In the desert cave and the hermit’s hidden cleft,
where land and sky and the company of saints are the congregation.
This is how we do it:
not really thinking how we do it but doing it;
not naming it for what it is but sometimes, in flashes,
recognizing the nature of what it is we do:
the calling, the gathering, the creating of community,
the naming, the celebrating and lamenting of a people’s sorrows and joys.
the taking of what human hands have made.
offering it with thanksgiving and blessing.
the breaking, the fracturing of so many hopes and expectations.
to discover something unlooked for, new, beyond the brokenness:
the sharing of what has been given by others:
the discovering that, even out of little, hungers are fed,
hurts healed, wounds not taken away but transfigured –
the bearing, the manifesting of the body of God,
the carrying in our bodies of the marks of the risen One;
seeing the light reflected in each others’ eyes.
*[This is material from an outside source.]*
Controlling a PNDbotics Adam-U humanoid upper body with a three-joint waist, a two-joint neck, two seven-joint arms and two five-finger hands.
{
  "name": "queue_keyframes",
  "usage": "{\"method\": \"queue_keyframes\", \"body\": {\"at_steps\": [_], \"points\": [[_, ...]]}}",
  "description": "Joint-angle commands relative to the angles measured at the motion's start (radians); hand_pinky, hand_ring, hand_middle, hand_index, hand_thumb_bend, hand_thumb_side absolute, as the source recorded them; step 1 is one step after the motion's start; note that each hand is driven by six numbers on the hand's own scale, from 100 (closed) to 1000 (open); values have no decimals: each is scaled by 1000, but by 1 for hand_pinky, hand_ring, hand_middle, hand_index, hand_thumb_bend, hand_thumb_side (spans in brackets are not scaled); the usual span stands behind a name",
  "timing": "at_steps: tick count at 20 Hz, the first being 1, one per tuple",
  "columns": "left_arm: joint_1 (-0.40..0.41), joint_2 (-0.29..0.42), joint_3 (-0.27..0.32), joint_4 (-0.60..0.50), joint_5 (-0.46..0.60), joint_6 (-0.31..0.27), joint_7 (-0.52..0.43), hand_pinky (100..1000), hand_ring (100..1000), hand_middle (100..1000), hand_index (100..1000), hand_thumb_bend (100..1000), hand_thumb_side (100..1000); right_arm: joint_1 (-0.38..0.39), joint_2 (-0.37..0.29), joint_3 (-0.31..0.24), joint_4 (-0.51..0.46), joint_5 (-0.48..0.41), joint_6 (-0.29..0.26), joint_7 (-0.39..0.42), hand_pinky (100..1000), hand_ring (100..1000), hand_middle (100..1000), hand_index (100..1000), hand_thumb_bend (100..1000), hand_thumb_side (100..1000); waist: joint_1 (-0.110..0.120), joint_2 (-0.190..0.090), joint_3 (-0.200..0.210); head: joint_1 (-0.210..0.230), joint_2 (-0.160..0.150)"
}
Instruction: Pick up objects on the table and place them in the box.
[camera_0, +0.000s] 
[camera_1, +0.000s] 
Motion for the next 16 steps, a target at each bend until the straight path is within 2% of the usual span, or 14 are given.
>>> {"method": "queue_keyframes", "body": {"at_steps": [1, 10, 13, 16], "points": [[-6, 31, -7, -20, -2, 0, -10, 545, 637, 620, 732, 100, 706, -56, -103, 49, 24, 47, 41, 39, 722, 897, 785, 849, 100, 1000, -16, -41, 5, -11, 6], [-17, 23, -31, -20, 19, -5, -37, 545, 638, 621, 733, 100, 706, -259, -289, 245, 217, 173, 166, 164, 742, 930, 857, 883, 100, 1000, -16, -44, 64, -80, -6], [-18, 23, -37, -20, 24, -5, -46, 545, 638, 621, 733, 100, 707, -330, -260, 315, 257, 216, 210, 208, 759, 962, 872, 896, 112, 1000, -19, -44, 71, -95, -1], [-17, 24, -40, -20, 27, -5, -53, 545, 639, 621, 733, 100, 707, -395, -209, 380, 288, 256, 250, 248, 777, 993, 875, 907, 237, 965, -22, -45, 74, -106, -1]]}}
seeing Her beauty mirrored in each one’s softened face.
-Nicola Slee
As I look for my next project (and there are so many from which to choose!), I reflect on the difficulty of presiding. I have a whole liturgical library of resources to draw from, but none of those resources is Thean. I don't have a Thean prayer book, a Thean lectionary, a Thean Psalter, a Thean Bible, or a Thean hymnal. I long to have resources I can use that I don't have to create on a weekly basis, and in which I'm not constantly crossing out masculine pronouns and names and writing in feminine ones.
Presiding in this new liturgical tradition is my calling, but Thea never implied that it would be easy. The project that stirs my heart most now is the creation of permanent resources for the Thean tradition.
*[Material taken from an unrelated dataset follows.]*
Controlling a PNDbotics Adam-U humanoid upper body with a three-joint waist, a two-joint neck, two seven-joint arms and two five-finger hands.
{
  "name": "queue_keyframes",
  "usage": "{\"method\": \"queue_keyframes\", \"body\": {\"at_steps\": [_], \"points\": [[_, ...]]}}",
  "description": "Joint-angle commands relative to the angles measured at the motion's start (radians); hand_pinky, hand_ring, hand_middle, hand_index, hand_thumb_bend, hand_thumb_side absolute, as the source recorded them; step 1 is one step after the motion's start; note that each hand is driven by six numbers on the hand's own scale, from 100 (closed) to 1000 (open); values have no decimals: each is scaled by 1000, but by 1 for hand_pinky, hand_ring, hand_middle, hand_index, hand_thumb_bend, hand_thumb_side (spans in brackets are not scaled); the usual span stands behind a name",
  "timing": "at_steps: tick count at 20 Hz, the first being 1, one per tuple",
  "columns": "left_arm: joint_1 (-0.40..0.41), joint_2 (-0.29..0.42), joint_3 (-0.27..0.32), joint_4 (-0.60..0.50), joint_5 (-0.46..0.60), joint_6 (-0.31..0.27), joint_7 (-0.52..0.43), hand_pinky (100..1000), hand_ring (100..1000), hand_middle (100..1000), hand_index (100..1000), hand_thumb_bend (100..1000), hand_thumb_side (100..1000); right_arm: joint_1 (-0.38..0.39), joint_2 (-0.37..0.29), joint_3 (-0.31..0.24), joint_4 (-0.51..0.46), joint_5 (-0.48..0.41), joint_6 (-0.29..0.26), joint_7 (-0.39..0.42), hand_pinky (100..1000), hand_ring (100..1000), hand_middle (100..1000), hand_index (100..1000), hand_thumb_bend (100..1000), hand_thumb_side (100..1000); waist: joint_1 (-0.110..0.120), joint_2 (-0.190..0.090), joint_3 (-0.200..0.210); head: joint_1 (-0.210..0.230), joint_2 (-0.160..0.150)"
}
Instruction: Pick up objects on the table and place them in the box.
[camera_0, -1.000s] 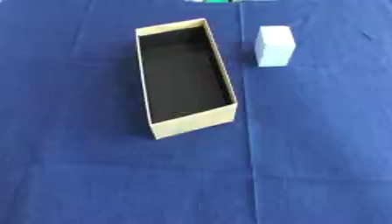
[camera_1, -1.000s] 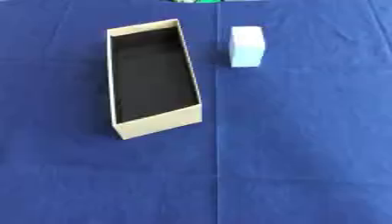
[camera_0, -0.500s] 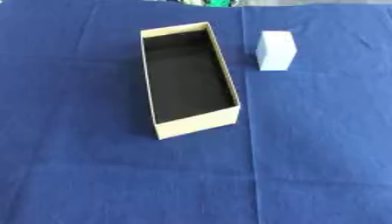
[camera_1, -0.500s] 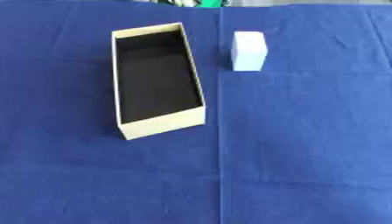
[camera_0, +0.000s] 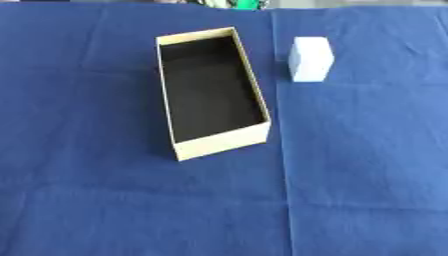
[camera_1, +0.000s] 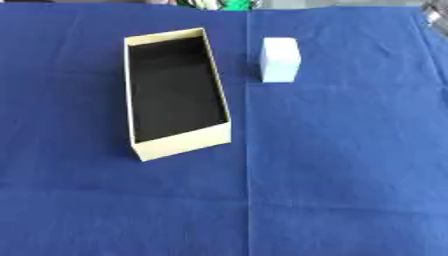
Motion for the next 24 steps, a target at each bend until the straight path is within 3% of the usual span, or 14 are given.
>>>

I could do this the easy way and simply revise existing Christian and Jewish texts for my own purposes. I probably will do that with the New Testament--I'm still drawn to the Christian narrative. But to have a prayer book that covers the whole liturgical year, I will have to reimagine the liturgical year in my own words. It won't be easy. But again, Thea never implied that it would be.
I want to do this the right way. I want to be able to make Thean resources available to others--and that's not something I can do if I'm piggybacking off someone else's work. So I will, prayer by prayer, create new resources for Theanism. And, perhaps within the space of a few months, or a year, or a decade, I will have Thean books I can turn to when I preside over my house church liturgies.